With another birthday coming up on Saturday, it seems as always I stop and look around me. This year I find myself happier than ever before... I have a husband who loves me and is faithful, patient, kind, and understanding... even when I'm not always.
I have 2 amazing boys who make my heart smile and my days full of adventure. I have another wonderful boy kicking around inside, reminding me that miracles happen every day. I am blessed to be able to make raising my children and taking care of my husband and our home, my purpose and joy.

And this morning I realized, yet again, that pain is not deterred by happiness.
I've been blessed with an incredible family. There are many of us, on all sides, from all different parts of the country, and the world... we have all led different lives. Loved very different people, experienced our own different defeats & victories, felt pain on very real levels for many different, (and all equally justified), reasons, travelled different places, seen different things, believed in different things, at different times, for our own different, (and again all equally justified), reasons. We are a family.
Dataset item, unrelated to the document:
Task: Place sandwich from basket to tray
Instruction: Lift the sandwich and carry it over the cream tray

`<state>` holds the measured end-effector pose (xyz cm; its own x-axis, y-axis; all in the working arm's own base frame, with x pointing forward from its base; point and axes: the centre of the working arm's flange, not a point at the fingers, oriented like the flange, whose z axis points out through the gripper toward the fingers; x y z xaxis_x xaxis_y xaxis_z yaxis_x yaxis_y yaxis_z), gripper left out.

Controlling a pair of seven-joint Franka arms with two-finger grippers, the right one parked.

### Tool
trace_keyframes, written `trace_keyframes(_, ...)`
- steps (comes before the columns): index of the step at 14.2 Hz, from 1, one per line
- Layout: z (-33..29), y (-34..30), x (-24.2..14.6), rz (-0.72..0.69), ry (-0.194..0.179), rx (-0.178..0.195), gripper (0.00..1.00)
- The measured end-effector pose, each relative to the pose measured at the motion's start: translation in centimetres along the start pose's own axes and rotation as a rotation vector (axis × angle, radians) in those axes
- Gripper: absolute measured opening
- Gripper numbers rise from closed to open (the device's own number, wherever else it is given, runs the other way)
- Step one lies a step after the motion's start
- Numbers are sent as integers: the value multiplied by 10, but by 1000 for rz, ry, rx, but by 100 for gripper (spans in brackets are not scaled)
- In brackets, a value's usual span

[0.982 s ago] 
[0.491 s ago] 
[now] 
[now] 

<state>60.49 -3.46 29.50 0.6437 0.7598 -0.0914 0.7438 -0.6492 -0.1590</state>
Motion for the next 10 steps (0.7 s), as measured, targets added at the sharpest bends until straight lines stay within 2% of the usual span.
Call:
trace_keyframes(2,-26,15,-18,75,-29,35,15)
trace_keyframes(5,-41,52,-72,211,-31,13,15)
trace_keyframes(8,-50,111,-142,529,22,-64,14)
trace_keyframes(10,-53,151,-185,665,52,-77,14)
We are individuals sent into this world for many different reasons, from many different Mothers, given very different Fathers/Father figures, placed in different smaller family units, all very important parts of creating who we have become today. We are different. And we are family.
  We have the same desires, the same hopes, the same dreams, the same needs, the same wants. And we are all different. We have each and every one experienced on some level, at some time... heartbreak, loss, defeat, rejection, depression, fear, anger, hurt... as well as joy, the climb, fulfillment, peace, love, happiness, faith & confidence. Yes... we have all, "been there". We have all cried. We have all laughed. We have all wanted. Given... taken.
  So why is it that we cannot see past some differences? Why do I judge so harshly another whom I have every reason to believe has had a journey different, but no less important or meaningful, than my own? Who am I to say that another persons life is not complete, or fulfilled? Or their belief not correct?
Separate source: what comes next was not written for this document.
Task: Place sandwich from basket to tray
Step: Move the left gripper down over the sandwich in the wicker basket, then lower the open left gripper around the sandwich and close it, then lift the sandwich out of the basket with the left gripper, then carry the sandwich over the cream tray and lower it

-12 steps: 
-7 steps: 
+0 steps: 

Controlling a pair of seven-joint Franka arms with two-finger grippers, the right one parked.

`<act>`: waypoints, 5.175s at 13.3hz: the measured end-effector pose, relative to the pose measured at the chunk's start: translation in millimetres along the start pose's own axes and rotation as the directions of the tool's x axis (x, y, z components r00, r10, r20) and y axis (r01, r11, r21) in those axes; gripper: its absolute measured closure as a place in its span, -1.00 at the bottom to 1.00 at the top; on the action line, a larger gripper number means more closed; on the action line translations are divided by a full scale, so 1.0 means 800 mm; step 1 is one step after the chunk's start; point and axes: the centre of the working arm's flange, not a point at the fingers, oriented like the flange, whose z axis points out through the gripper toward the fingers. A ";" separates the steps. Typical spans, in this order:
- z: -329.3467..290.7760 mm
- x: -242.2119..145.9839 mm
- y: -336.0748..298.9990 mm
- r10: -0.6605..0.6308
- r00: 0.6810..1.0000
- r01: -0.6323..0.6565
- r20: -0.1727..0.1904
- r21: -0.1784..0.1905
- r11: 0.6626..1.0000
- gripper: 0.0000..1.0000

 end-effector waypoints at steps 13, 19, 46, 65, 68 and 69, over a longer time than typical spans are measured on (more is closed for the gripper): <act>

Religion: a set of beliefs concerning the cause, nature, and purpose of the universe, 
esp. when considered as the creation of superhuman agency or agencies, 
usually involving devotional and ritual observances, and often containing a moral code
 governing the conduct of human affairs.


Could it be I've allowed such a basic human right to define my view of others in a skeptical, unfair, unkind and utterly senseless way? 
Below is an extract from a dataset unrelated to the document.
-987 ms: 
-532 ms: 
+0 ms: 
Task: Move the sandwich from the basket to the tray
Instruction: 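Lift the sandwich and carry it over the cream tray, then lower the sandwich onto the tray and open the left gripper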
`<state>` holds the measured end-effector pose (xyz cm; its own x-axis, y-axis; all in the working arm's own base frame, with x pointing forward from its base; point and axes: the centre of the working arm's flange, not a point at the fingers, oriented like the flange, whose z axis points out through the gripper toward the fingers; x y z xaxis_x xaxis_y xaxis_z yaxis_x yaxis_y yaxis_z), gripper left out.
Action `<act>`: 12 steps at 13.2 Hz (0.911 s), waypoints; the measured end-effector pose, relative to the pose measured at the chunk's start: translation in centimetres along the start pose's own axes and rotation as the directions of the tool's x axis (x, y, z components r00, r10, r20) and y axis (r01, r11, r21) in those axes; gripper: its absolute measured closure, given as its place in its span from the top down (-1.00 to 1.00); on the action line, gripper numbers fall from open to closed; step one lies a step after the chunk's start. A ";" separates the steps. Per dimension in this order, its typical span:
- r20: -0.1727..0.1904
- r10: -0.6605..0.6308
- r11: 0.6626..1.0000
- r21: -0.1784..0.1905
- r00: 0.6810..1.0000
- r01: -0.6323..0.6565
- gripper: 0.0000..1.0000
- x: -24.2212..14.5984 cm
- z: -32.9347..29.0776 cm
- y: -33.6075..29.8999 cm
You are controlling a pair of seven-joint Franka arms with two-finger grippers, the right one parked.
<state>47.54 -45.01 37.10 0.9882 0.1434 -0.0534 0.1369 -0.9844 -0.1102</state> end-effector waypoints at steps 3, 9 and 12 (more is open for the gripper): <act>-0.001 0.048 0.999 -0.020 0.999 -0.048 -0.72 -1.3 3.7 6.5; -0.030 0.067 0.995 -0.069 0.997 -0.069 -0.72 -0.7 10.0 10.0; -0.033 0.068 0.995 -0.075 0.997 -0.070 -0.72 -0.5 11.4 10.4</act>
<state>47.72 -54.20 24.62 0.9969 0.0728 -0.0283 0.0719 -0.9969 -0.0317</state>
Considering the religious sect my own beliefs most closely resemble, it seems absurd, insane, and hypocritical to even THINK of judging one in that way. 

And I must ask, am I to be crucified by those I should feel most comfortable trusting, for hurting over that same judgement being passed on myself? For questioning those in positions of authority and searching and insisting that the truth be either proven or negotiable, and choosing to create and live by a set of beliefs that although similar to certain sects of religion, are also personalized and modified due to my unique views and ideas?

The pain I felt this morning as I looked around my life so-to-speak, was caused by the realization that another year has gone by, and parts of my family haven't noticed. The thought to push the issue, cause it to either be dealt with or explode until it's no longer an issue has crossed my mind. The option of going in and asking for a truce where both parties put down their weapons and choose to let things go and love like we were made to has been appealing... and the fear of rejection and more emotion than I handle possibly, have won out in the end. And here I am... happy, in love with life, and missing some... both dead & alive, whom I just know were meant to be here. There are people I always thought my kids would know. There are those I prayed they would. There are women whom I wanted to spoil my children and be there for me to call for input, and men I wanted to have a hand in the guidance of my sons. And they are not all present. Some of them are dead, moved on to the better places they believed in. And some are living their lives inside their safety zones where they've effectively shut out any and all who threaten their sense of self or question their chosen bs... *ahem*... belief system. 
Even a young girl who needed grace, forgiveness, freedom to be herself, and most importantly to be loved while allowed to grow and figure things outs. 

I am not the problem. I never was. I am not responsible for their feelings, beliefs or actions... they are. Just as I am responsible for mine. Why do we need someone to blame for how we feel? And why do I feel the need to believe someone must be wrong in order for me to be right?

Do we even know why we're fighting anymore?

What do you want to be right about? And why is it so hard for me to just let you be?

Or is it?

I have moved on to a life that is so full it's overflowing at times. A life of happiness, peace, contentment, joy and adventure. A life that I wish I could share with everyone that I love. I have many in my life, blood relatives, adopted family members, friends who might as well be family... MANY, whom I am blessed to know and have in my life and whom I am thankful for every day. Unfortunately the loss of many other loved ones is part of what makes my appreciation for those still around so great. 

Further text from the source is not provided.